Why the performance for these java codes has so big difference?

Question

See this code:

private final Node head = new Node("");
private Node tail = head;

private Appendable append0(CharSequence csq) {
    charCount += csq.length();
    Node newNode = new Node(csq);
    tail.next = newNode;// 1!
    tail = newNode;// 2!
    return this;
}

In performance test, this code cost: 3055 ms

If I comment 1 and 2:

    Node newNode = new Node(csq);
    //tail.next = newNode;// 1!
    //tail = newNode;// 2!

It cost: 8 ms

If I comment 1:

    Node newNode = new Node(csq);
    //tail.next = newNode;// 1!
    tail = newNode;// 2!

It cost: 138 ms

If I comment 2:

    Node newNode = new Node(csq);
    tail.next = newNode;// 1!
    //tail = newNode;// 2!

It cost: 143 ms

If I swap 1 and 2:

    Node newNode = new Node(csq);
    tail = newNode;// 2!
    tail.next = newNode;// 1!

It cost: 136 ms

3055 vs 140 ?????

Why the performances so big different????

Here is the full code:

public class CharsAppender implements Appendable {

private int charCount = 0;
private final Node head = new Node("");
private Node tail = head;

@Override
public Appendable append(CharSequence csq) {
    return append0(csq);
}

@Override
public Appendable append(CharSequence csq, int start, int end) {
    CharSequence chars = csq == null ? BDefault.nullString() : csq;
    return append0(BString.subRef(chars, start, end));
}

@Override
public Appendable append(char c) {
    return append0(Character.toString(c));
}

private Appendable append0(CharSequence csq) {
    charCount += csq.length();
    Node newNode = new Node(csq);
    tail.next = newNode;
    tail = newNode;
    return this;
}

private static class Node {

    private final CharSequence value;
    private Node next;

    private Node(CharSequence value) {
        this.value = value;
    }

    public CharSequence getValue() {
        return value;
    }

    public Node getNext() {
        return next;
    }

    public void setNext(Node next) {
        this.next = next;
    }
}

public static void main(String[] args) {
    int times = 10000000;
    String message = "fasasgadfgdfgfd923fr";

    StringBuilder sb = new StringBuilder();
    long s1 = System.currentTimeMillis();
    for (int i = 0; i < times; i++) {
        sb.append(message);
    }
    System.out.println("StringBuilder cost: " + (System.currentTimeMillis() - s1));

    CharsAppender ca = new CharsAppender();
    long s2 = System.currentTimeMillis();
    for (int i = 0; i < times; i++) {
        ca.append(message);
    }
    System.out.println("CharsAppender cost: " + (System.currentTimeMillis() - s2));
}
}

The most likely explanation is that your benchmark is flawed. See [How do I write a correct micro-benchmark in Java?](https://stackoverflow.com/questions/504103). But either way, we can only explain what is going on if we can see (and run) the benchmark. So a [minimal reproducible example](https://stackoverflow.com/help/minimal-reproducible-example) is required. — Stephen C, May 05 '22 at 07:08
It may also be that one or more of the alternatives is incorrect code. A benchmark that measures incorrect code is ... not helpful. Write some unit tests or something to ensure that the implementation is correct before trying to benchmark it. (Optimizing broken code is a waste of time ...) — Stephen C, May 05 '22 at 07:11
Exactly. There is no point whatsoever in comparing execution times of incorrect code. You can get the wrong answer in zero time. — user207421, May 05 '22 at 07:17
This is not full code. Classes are missing. (I was going to run the code for myself to validate your results ...) — Stephen C, May 05 '22 at 22:39

Stephen C · Answer 1 · 2022-05-05T22:33:45.070

2

OK. You have both of the problems mentioned in the comments.

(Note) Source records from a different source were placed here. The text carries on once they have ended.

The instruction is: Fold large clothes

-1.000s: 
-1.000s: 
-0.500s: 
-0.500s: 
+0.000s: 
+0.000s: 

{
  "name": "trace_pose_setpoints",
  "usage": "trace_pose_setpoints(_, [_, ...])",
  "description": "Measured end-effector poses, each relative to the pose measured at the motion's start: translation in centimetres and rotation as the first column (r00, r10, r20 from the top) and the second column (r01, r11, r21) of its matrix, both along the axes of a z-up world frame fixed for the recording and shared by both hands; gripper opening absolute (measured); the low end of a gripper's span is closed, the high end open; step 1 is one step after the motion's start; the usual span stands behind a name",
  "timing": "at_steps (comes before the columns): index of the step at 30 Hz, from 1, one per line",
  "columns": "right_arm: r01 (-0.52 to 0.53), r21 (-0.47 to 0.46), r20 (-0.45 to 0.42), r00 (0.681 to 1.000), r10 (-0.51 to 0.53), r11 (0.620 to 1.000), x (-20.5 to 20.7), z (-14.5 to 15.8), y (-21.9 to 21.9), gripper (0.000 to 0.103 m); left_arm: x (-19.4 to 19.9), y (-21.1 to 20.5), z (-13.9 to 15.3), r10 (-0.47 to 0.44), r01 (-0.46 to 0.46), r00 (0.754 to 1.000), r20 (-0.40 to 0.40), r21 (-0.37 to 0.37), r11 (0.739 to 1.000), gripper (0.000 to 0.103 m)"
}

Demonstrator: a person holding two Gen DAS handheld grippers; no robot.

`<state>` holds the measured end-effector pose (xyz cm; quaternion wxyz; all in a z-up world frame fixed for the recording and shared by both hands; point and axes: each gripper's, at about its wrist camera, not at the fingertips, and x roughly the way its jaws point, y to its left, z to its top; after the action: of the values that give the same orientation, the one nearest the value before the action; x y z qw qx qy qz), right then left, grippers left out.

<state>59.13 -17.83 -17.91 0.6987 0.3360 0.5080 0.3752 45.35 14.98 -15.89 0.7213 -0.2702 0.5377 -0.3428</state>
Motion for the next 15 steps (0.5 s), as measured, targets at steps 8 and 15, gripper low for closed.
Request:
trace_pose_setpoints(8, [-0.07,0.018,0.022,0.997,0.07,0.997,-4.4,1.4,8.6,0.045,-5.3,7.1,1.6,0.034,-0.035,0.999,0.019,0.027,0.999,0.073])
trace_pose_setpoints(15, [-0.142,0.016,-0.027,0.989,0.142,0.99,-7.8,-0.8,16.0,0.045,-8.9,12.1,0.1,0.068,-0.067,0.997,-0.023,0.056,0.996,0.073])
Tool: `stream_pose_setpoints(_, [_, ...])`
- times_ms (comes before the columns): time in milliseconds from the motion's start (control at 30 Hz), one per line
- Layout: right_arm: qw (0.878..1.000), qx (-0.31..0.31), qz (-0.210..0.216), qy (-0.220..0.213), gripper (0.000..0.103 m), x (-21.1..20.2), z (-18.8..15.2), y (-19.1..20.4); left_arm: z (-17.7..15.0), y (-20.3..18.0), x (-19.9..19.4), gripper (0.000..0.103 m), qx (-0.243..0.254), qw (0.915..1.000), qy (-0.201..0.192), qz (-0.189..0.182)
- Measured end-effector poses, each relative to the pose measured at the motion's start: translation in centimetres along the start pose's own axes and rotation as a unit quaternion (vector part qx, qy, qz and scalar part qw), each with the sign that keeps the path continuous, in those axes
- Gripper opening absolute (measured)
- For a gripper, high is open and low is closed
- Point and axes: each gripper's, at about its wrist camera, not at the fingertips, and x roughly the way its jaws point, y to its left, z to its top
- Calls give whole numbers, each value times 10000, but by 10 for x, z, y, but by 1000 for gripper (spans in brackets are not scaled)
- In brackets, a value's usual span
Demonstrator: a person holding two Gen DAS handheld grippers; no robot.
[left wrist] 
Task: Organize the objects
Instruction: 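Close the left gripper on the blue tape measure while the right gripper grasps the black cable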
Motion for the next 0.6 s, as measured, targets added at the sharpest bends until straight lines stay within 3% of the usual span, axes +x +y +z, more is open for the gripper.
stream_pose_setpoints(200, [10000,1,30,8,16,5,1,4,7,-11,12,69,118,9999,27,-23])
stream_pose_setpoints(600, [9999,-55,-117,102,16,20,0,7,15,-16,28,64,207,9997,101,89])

The code you are benchmarking is incorrect (in 3 out of 4 cases).
Your benchmarking technique is flawed. Please read How do I write a correct micro-benchmark in Java?.

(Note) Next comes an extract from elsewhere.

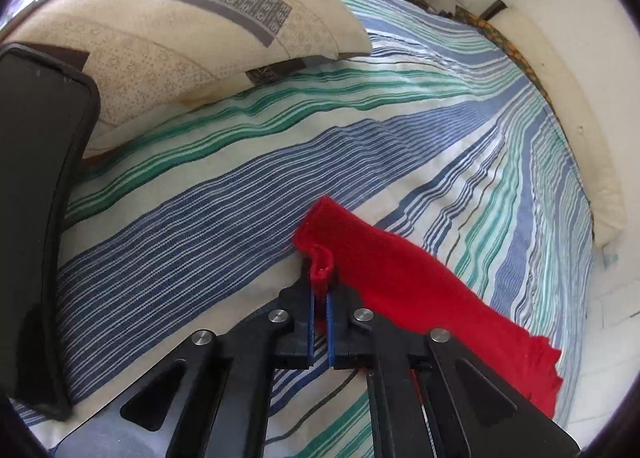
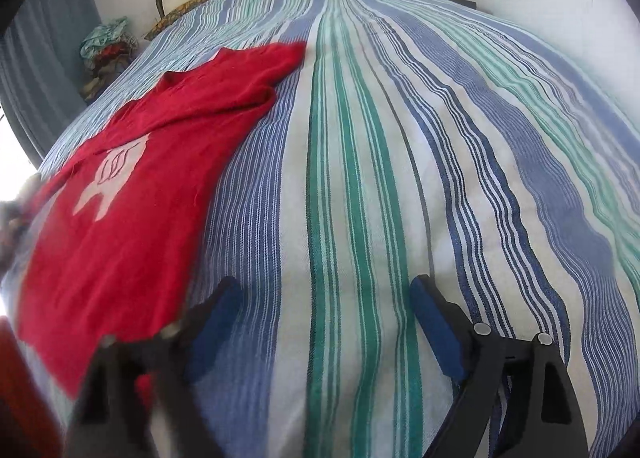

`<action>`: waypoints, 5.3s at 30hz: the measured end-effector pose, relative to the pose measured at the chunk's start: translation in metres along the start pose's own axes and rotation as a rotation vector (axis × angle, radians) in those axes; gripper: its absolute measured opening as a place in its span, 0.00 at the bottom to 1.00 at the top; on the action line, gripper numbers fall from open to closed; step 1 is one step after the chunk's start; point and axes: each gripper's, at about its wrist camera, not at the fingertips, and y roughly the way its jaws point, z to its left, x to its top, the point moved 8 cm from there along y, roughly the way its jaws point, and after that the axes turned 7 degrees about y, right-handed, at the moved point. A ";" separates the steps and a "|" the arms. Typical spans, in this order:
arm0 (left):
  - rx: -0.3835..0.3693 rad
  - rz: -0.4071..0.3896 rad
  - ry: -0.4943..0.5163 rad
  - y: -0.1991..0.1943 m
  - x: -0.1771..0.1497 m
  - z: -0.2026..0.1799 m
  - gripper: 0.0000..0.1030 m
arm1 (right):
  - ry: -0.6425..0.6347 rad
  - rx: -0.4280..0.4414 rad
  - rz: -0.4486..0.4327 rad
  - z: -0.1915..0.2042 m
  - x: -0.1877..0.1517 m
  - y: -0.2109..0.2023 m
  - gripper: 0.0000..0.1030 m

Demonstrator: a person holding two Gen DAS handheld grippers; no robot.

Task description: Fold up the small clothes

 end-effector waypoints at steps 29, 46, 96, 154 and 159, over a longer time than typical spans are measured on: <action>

I suspect that the actual difference in performance can be attributed to garbage collection. In one case you are building a well-formed linked list with 10,000,000 entries. In the other cases the list is broken and is effectively only one element long.

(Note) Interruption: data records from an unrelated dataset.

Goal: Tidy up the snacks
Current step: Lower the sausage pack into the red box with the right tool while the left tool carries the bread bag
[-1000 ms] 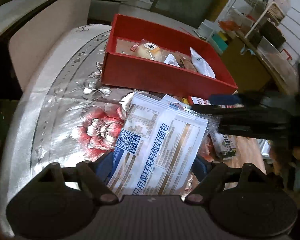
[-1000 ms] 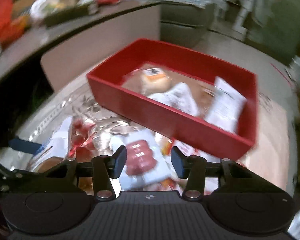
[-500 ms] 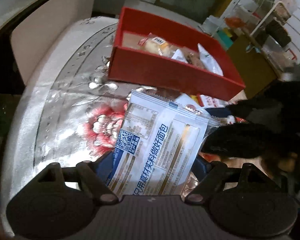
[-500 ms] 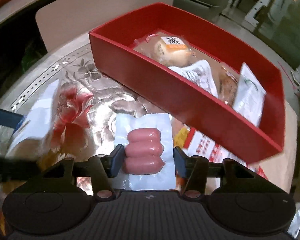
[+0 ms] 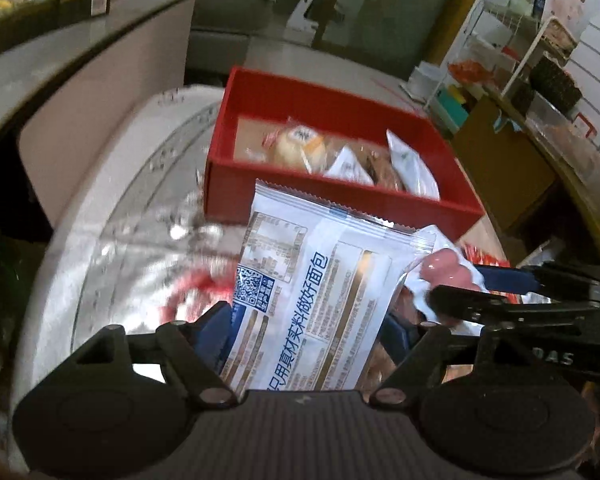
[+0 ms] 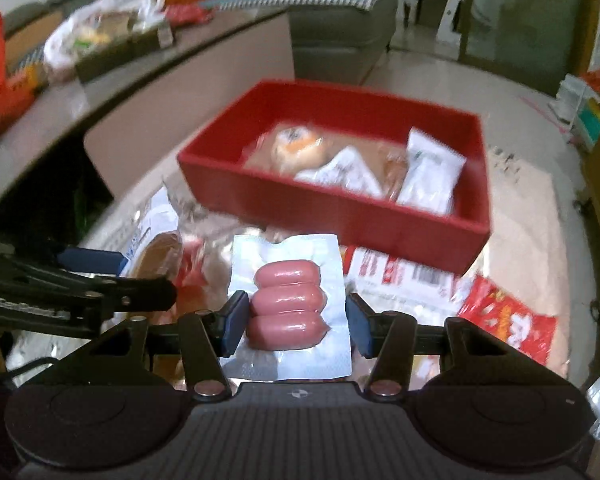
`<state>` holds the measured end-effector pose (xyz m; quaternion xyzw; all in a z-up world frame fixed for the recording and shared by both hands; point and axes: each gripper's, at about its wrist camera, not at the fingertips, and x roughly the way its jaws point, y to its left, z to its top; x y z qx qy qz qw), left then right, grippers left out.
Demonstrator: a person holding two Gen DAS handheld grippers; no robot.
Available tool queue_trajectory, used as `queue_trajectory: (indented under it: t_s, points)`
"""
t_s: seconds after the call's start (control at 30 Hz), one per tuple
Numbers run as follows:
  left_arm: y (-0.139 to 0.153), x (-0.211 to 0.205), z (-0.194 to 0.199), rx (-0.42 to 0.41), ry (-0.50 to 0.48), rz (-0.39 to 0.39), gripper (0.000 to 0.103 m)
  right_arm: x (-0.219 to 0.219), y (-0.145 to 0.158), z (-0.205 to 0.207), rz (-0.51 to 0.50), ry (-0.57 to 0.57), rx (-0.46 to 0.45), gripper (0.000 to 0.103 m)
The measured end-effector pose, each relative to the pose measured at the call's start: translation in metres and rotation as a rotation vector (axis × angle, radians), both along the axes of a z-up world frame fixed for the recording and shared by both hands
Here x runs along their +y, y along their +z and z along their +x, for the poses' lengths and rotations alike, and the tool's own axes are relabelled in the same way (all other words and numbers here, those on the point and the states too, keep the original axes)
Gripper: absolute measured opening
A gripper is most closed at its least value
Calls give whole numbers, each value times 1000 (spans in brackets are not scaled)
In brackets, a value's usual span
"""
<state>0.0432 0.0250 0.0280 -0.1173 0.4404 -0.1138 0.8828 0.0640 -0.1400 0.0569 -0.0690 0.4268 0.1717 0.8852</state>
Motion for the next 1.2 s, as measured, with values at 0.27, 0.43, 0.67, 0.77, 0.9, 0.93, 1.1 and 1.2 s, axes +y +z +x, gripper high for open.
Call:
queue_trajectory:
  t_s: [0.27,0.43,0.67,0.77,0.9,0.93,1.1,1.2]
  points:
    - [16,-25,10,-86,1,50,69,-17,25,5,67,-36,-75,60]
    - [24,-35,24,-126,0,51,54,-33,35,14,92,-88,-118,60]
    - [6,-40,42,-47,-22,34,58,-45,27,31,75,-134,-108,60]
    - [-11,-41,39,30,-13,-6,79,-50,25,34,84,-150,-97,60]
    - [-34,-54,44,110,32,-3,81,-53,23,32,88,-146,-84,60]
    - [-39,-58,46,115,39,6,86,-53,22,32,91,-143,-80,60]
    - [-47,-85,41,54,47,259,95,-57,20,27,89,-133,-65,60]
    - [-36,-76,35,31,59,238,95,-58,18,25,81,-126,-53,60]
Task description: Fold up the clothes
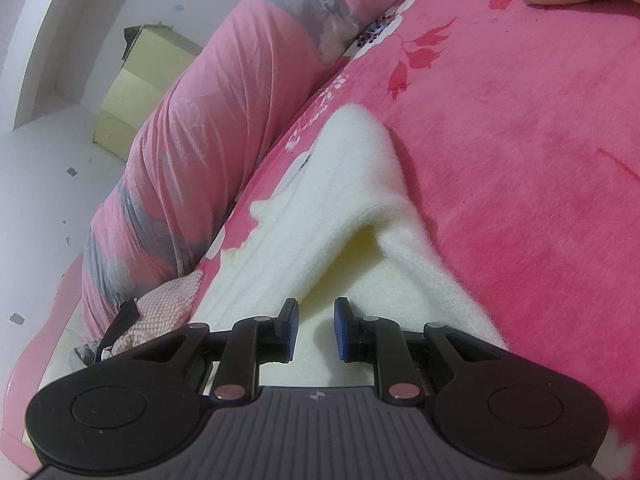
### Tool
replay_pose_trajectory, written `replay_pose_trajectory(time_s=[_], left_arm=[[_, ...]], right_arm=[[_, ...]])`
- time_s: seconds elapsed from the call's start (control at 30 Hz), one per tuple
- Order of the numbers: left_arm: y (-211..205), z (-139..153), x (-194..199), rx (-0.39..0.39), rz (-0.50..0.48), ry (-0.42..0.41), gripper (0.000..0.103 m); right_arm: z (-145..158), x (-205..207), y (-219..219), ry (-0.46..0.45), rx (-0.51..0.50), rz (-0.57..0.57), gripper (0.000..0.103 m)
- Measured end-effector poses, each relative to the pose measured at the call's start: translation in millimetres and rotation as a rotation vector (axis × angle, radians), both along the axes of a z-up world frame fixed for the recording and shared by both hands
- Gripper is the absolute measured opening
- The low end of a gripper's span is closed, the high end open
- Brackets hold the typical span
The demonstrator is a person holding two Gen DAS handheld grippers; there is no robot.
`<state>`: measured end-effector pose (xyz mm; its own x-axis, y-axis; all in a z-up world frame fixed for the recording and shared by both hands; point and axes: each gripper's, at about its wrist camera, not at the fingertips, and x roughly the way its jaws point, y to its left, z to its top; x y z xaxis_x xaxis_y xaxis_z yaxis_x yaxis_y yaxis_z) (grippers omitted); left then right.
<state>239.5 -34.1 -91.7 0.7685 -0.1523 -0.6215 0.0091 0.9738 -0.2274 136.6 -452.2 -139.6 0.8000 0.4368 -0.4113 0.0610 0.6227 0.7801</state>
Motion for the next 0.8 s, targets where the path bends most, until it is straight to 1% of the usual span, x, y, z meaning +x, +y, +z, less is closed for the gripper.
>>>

When the GC runs, it will attempt to find all reachable Node objects by traversing the list, and then copy them all to another "space". In the broken case, the traversal and copying takes minimal time. In the non-broken case, it has to traverse and copy (up to) 10,000,000 Node objects, possibly more than once (depending on what the heap size is).

In fact, it is plausible that the 8ms case the JIT compiler has optimized away the creation of the Node objects!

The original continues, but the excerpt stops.